Peter Paul Rubens painted with blood
According to curator Nico Van Hout, Rubens was the Quentin Tarantino of his time. Just like the controversial, but genius director and his nouvelle-violence style, Rubens cultivated violence in his early work. He specialised in horror scenes with a moral. The painter worked in a very cinematographic way and was a master of colour, composition and painting techniques. His characters look lifelike, and the skin of his figures bloodied.
The moral of the story is captured in one image
"Rubens paints with blood," claimed one of his contemporaries. Rubens did not use real blood, of course, but he created an unseen realism in his work. The expressions of pain, fear, pleasure, are all realistic. The muscles and movements are correct... Like no-one else, Rubens was able to capture the moral of the story in a single image.
Altarpieces in the cathedral
A work by Rubens is best admired at one of the places for which he painted it. These are often Antwerp monuments. For Rubens, a painting was only part of the total experience of the story and he occupied himself with the full staging. He was very aware that his paintings would best come into their own if the spaces in which they were located were tailored to the drama of his work.

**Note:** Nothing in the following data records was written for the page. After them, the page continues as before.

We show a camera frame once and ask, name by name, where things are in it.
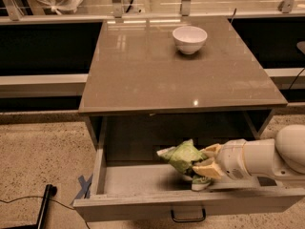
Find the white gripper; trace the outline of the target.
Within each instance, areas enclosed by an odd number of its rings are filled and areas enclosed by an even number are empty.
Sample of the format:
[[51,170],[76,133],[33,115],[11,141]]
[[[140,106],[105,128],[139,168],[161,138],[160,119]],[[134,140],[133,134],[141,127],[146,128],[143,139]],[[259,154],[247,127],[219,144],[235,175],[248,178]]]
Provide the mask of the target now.
[[203,148],[200,153],[208,159],[196,162],[193,170],[200,176],[213,179],[221,179],[224,174],[234,180],[248,179],[251,175],[244,162],[245,144],[245,139],[238,139],[230,140],[223,145],[216,143]]

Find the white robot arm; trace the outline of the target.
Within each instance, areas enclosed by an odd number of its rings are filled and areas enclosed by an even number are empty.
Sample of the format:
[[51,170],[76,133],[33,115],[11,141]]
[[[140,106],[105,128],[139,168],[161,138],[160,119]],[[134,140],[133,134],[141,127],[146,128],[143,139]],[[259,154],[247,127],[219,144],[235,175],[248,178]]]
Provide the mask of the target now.
[[267,177],[303,180],[305,175],[305,126],[289,125],[275,138],[230,140],[203,149],[209,158],[195,163],[193,171],[213,179]]

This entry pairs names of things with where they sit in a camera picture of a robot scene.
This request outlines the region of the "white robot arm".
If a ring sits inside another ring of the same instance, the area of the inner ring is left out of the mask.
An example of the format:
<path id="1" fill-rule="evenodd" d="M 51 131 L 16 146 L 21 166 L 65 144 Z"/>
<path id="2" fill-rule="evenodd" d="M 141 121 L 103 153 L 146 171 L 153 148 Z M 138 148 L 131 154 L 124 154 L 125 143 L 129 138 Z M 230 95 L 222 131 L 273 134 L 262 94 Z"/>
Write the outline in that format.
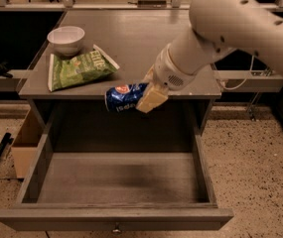
<path id="1" fill-rule="evenodd" d="M 170 90 L 191 83 L 200 69 L 235 50 L 261 60 L 283 76 L 283 18 L 256 0 L 192 0 L 189 26 L 158 54 L 136 108 L 148 113 Z"/>

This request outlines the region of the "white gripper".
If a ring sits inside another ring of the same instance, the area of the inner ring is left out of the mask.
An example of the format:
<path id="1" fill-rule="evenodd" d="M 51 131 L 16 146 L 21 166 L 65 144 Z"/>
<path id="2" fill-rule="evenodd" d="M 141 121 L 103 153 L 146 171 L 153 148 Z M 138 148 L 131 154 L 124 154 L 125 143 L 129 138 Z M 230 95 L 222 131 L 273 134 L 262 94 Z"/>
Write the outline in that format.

So be sure to visit the following monuments:
A number of paintings by Rubens are located in Antwerp Cathedral. However, this beautiful gothic building was probably not Rubens' favourite place. He regarded Gothic as a passing style, which he was keen to see leave Antwerp as soon as possible and he idolised classical architecture. Rubens truly was a child of his time.
The most beautiful example of a cinematic Baroque setting can be found in the Sint-Carolus Borromeus Church on the Consciencepleintje in Antwerp. It's a Baroque ballroom, which he supplied with both paintings and sculptures. There were once more than 40 works here (including ceiling paintings) by the painter, but most were lost in a fire. Fortunately, the altar piece "The return of the Holy Family" can once again be admired here. The church also contains a sophisticated pulley system that allows the various altar pieces to be alternately viewed. The scenes were essentially adapted to the religious message being shared at the time. Three times a year, on Ash Wednesday, Easter Monday and August 14, they are still changed over during popular events – welcome to the cinema of the 17th century!
One of the hidden gems is St. Paul's Church. It is a visual treat: the beautiful Baroque altars, the sublime furniture, the important organ, more than 200 sculptures and more than 50 paintings, with a suite of 15 works by Jordaens, Rubens, Teniers, Van Balen, and van Dyck. What even many Antwerpers do not know is that the church has a calvary garden, the ideal setting for a surreal black and white film.